The Chão das Pias Formation has an average thickness of 50-60 meters, occasionally exceeding 80 meters, particularly in the eastern sector where dolomitic facies are prominent. It shows lateral and vertical variations, transitioning upward to dolomitic limestones and dolomites that link to overlying formations without clear paleontological boundaries. Its lithology is mostly and primarily made of slightly clayey or marly limestones, yellowish-gray, in decimetric beds, lacking notable macroscopic sedimentary structures. Siliceous nodules are common at the base, limestones dominate in the west, while calco-dolomitic and dolomitic facies prevail in the east, reflecting regional facies changes. Is best exposed near the top of Fórnea/Barranco do Zambujal, extending through the area between Chão das Pias and Cabeço do Carvalho, slightly northeast of Serro Ventoso. Lower and middle parts are visible near Chaínça hill and mill (southeast of Chão das Pias) and toward S. Bento-Covão do Sabugueiro. Upper dolomitic facies (Dolomitos de Furadouro) are exposed in quarries around Lagoa do Furadouro, Serra dos Candeeiros.

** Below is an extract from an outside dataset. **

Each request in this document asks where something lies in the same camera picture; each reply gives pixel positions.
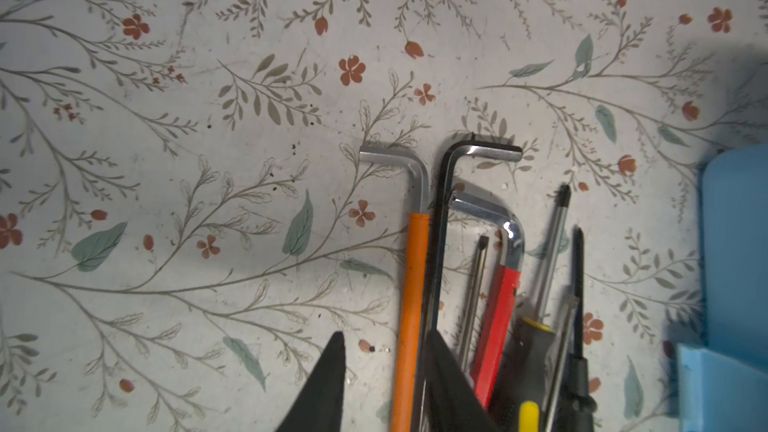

The Calcários de Vale da Serra is the lower member, named after the Vale da Serra area and geodetic vertex, southeast of Minde, on the southern edge of the Serra de Aire. It´s made mostly of clayey or marly limestones, yellowish-gray, in decimetric beds, occasionally with centimetric foliated interbeds. The base features micrites and biomicrites (Mudstone and Wackestone) with fine bioclasts of crinoids, echinoids, sponge spicules, ostracods, lagenids, and calcispheres. Siliceous nodules, millimetric to decimetric, occur in the first 15 meters, with a notable level of larger, botryoidal nodules about 40 meters from the top. Upward, limestones become more compact, transitioning to intrapelmicritic and biopelmicritic limestones with ostracods, filaments, and bioturbation, followed by intra-biomicrites with resedimented ooids. At the top, centimetric laminar beds and calciclastic limestones, sometimes dolomitized, are present.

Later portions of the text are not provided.